Here are ways to cope with emotional pain:
Recognize all your feelings: Are you angry? Or are you depressed? Give some thought to how you're feeling. This can be very helpful in processing all of your emotions in the wake of a life changing or disturbing event.
Get your mind off how bad you feel: You definitely have the right to feel sorry for yourself- for 10 minutes. Then, move on. Don't lock yourself up; you need to distract yourself by just forgetting it for a little while. Remember that grief needs to take a breather and give yourself a little time to just be without obsessing on the event, this will help you heal and move on.
Don't let your pain delineate you: Keep in mind that you are greater than this hard time. You have creativity and awareness and this single episode will soon pass.
Avoid using statements that blame you or others: Take accountability of your own actions, but don't indulge in blaming. The question of "Whose fault it is/was that?" should be ruled out.
Healing takes time: You will need to develop patience to allow healing to begin. There isn't any alternative for waiting.
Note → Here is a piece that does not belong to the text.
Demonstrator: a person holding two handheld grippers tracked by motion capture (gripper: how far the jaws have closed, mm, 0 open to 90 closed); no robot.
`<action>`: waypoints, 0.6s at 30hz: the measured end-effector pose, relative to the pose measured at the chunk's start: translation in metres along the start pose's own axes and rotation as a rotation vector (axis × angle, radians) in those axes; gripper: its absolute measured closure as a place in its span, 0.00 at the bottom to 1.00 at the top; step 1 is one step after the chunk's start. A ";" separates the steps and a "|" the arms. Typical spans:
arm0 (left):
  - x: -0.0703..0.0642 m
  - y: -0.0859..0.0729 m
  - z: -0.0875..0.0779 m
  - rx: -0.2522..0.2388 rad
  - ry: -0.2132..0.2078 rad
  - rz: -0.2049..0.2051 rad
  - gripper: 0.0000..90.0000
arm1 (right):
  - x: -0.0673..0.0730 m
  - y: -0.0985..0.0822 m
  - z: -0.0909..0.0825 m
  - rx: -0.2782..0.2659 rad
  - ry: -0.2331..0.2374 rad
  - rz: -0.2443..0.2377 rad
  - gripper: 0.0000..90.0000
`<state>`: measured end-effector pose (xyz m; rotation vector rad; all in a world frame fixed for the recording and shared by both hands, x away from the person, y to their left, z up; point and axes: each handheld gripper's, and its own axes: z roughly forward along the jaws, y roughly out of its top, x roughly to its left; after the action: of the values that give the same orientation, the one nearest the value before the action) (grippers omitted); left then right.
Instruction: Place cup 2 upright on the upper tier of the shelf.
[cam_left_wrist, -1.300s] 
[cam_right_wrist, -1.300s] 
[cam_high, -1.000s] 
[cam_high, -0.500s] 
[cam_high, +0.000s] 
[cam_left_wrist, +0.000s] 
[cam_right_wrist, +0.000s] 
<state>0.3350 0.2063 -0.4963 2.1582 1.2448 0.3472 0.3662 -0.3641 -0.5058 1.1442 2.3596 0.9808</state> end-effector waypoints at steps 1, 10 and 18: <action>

Talk to someone: Try to talk out your feelings to someone you trust, it can help you start healing. Just realizing that someone wants to be there for you will make a difference.
Avoid pretending that you don't feel it: You have to address the emotional pain you're experiencing, or you will never get beyond it. Masking your pain when you're at work or when you're trying to get through each day may be necessary to an extent but make sure you have some "me time" to address these feelings rather than just suppressing and denying them.
"These are some healthy ways to deal with emotional pain. But if the pain lasts for more than a week or two and you've lost hope, get professional help. Talking to a counsellor may help you get through this difficult phase."